Work to be completed:
Your task is to output, without alteration, each line from the one containing "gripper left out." through the final line of the records below.

*** Opening of Material to process ***

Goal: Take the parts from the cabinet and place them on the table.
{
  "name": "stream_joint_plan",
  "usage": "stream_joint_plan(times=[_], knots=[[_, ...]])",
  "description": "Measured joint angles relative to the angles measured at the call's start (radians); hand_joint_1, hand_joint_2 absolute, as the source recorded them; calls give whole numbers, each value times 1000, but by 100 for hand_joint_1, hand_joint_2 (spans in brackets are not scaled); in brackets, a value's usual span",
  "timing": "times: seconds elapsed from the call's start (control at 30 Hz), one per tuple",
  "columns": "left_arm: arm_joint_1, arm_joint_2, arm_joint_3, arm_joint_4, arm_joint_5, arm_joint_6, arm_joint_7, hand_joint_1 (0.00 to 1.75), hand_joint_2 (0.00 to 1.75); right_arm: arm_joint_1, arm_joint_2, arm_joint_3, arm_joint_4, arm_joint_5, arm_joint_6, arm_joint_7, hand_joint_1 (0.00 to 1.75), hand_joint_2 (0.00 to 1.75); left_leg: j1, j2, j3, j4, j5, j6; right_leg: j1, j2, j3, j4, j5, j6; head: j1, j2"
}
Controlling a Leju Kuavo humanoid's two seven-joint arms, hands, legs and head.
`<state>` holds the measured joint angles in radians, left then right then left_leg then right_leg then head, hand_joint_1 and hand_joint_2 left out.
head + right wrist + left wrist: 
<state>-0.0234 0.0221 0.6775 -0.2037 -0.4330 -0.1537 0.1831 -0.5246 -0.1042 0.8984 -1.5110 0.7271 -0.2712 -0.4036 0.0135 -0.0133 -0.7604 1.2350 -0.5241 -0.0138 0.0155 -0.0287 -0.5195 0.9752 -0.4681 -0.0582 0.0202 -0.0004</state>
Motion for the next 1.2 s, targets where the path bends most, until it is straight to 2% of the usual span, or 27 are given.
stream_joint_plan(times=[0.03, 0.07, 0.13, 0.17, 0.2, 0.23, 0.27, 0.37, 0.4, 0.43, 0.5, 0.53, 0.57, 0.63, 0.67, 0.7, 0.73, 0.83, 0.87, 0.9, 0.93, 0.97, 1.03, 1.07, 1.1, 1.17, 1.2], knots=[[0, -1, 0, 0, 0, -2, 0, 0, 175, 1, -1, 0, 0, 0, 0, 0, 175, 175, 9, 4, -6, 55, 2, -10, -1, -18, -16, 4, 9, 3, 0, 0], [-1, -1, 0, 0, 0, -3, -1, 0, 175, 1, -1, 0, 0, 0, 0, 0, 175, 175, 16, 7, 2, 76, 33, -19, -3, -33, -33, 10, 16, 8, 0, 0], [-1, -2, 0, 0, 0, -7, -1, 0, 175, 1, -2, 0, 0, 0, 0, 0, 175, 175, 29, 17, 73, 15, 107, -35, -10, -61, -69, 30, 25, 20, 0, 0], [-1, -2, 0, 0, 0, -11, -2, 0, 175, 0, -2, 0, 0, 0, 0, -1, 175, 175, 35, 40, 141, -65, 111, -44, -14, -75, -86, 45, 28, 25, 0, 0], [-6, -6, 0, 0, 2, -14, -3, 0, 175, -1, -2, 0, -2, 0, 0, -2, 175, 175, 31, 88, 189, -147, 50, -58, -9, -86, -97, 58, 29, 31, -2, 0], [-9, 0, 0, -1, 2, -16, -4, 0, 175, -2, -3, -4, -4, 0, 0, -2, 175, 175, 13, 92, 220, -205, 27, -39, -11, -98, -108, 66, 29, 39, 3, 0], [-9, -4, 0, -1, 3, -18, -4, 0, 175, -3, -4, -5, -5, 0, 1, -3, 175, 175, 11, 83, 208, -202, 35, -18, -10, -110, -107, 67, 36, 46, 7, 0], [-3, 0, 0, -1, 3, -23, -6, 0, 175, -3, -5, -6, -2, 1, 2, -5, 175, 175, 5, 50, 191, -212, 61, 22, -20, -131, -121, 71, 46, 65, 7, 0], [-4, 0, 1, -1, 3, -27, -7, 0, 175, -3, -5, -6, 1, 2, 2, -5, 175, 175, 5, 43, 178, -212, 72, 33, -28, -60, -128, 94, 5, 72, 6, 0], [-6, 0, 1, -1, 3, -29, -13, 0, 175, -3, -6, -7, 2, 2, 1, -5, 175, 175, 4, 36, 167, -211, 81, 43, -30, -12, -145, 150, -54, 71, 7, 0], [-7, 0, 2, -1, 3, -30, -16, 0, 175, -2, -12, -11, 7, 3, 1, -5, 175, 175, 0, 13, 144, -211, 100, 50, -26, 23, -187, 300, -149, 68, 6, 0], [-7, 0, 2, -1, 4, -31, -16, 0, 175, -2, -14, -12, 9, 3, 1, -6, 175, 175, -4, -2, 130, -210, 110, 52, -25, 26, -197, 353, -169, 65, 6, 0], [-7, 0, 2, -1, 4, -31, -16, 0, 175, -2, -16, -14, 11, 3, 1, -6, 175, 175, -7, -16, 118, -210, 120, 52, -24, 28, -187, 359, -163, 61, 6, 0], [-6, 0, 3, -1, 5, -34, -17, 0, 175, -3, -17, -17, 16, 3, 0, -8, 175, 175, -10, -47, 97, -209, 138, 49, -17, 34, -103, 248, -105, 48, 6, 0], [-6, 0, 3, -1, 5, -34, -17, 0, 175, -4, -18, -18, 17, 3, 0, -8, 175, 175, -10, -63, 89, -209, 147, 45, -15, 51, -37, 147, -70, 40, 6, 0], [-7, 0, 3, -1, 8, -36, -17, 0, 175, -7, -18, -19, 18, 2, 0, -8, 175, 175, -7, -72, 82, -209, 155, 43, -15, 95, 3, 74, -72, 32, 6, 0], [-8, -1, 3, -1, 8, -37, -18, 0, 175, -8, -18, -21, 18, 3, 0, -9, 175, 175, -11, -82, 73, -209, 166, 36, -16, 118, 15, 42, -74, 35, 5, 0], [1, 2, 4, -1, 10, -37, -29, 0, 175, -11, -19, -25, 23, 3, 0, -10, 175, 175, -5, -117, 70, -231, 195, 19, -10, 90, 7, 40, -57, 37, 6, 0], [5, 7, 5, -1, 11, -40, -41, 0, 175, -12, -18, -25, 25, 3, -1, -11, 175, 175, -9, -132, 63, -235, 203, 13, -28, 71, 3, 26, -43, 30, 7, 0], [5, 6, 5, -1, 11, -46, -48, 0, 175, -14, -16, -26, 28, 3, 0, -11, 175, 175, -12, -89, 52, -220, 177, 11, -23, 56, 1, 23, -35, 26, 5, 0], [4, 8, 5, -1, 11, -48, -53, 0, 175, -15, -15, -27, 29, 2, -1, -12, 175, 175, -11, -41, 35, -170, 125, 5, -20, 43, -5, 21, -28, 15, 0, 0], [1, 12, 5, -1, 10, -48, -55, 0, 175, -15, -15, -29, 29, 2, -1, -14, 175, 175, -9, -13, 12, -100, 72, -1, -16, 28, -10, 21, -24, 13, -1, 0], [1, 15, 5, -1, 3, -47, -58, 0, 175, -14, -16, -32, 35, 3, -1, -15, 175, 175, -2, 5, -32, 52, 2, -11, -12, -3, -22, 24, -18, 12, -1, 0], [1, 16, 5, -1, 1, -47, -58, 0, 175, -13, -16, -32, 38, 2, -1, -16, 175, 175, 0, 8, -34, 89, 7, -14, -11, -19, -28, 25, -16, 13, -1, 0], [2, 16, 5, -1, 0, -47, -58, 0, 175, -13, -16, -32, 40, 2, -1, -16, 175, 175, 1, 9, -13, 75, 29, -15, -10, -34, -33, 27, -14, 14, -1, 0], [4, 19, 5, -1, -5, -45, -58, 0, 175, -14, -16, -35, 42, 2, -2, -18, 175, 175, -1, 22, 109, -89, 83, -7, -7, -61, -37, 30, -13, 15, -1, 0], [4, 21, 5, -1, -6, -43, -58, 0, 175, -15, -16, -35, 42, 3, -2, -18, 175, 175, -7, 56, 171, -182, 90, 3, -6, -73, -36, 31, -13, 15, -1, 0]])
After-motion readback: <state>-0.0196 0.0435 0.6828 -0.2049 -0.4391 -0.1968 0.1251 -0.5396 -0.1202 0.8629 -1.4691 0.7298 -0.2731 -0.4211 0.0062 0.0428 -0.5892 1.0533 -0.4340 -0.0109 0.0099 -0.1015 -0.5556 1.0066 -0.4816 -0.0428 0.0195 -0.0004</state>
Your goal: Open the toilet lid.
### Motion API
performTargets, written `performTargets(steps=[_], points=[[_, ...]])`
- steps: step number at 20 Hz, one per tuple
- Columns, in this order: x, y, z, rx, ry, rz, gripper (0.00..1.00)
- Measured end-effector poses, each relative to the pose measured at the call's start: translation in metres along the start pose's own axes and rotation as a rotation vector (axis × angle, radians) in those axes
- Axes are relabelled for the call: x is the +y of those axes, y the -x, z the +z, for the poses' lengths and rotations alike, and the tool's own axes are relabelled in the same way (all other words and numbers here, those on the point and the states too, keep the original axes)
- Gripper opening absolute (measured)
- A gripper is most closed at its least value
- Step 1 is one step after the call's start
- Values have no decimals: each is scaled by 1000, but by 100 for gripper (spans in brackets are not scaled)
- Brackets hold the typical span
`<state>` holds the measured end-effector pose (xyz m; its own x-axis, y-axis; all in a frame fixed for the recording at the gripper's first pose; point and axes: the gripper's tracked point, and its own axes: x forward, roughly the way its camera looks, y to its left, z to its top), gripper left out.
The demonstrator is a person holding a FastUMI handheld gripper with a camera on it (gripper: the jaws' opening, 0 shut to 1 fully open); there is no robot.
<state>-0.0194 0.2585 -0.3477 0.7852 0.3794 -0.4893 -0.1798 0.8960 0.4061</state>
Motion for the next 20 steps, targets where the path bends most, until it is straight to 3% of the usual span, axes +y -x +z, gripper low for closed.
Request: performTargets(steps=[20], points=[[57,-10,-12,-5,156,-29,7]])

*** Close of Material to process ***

Task response:
`<state>` holds the measured end-effector pose (xyz m; its own x-axis, y-axis; all in a frame fixed for the recording at the gripper's first pose; point and axes: the gripper's tracked point, and its own axes: x forward, roughly the way its camera looks, y to its left, z to its top), gripper left out.
The demonstrator is a person holding a FastUMI handheld gripper with a camera on it (gripper: the jaws' opening, 0 shut to 1 fully open); there is no robot.
<state>-0.0194 0.2585 -0.3477 0.7852 0.3794 -0.4893 -0.1798 0.8960 0.4061</state>
Motion for the next 20 steps, targets where the path bends most, until it is straight to 3% of the usual span, axes +y -x +z, gripper low for closed.
Request: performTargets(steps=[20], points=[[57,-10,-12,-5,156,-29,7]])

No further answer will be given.